## Your objective:
Write each line out exactly, from the one containing "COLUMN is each" through the final line of the data, and keep pictures out of the copy.
____________
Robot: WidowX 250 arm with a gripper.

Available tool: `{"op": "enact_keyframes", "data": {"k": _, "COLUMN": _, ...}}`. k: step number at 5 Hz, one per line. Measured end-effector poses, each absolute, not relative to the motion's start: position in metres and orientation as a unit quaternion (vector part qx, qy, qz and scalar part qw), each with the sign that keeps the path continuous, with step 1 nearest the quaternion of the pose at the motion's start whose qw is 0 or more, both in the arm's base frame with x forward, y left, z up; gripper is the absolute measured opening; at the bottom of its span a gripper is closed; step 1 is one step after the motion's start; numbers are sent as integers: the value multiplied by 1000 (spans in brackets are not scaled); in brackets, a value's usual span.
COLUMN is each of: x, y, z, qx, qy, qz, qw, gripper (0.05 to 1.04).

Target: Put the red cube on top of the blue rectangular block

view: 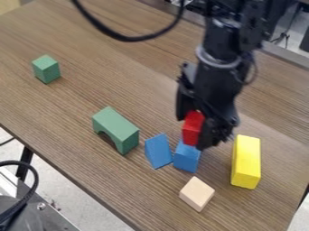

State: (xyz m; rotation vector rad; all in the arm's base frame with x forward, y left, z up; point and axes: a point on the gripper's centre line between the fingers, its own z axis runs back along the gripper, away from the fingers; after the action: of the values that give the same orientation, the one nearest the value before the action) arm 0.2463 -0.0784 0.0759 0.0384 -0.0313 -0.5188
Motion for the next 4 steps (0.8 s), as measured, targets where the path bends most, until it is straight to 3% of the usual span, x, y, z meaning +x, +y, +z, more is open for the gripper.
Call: {"op": "enact_keyframes", "data": {"k": 4, "x": 257, "y": -68, "z": 62, "qx": 26, "qy": 26, "qz": -244, "qw": 969, "gripper": 770}}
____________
## Output below:
COLUMN is each of: x, y, z, qx, qy, qz, qw, gripper (0.05 to 1.04).

Target: Put the red cube on top of the blue rectangular block

view: 

State: (xyz m; rotation vector rad; all in the arm's base frame with x forward, y left, z up; point and axes: a point on the gripper's centre line between the fingers, its own z axis runs back along the gripper, away from the fingers; after the action: of the values that give the same orientation, the one nearest the value before the action) arm 0.2463 -0.0784 0.0759 0.0384 -0.0313 -0.5188
Motion for the next 4 steps (0.8 s), as measured, targets where the path bends most, until it is straight to 3% of the usual span, x, y, z meaning +x, +y, +z, more is open for the gripper.
Call: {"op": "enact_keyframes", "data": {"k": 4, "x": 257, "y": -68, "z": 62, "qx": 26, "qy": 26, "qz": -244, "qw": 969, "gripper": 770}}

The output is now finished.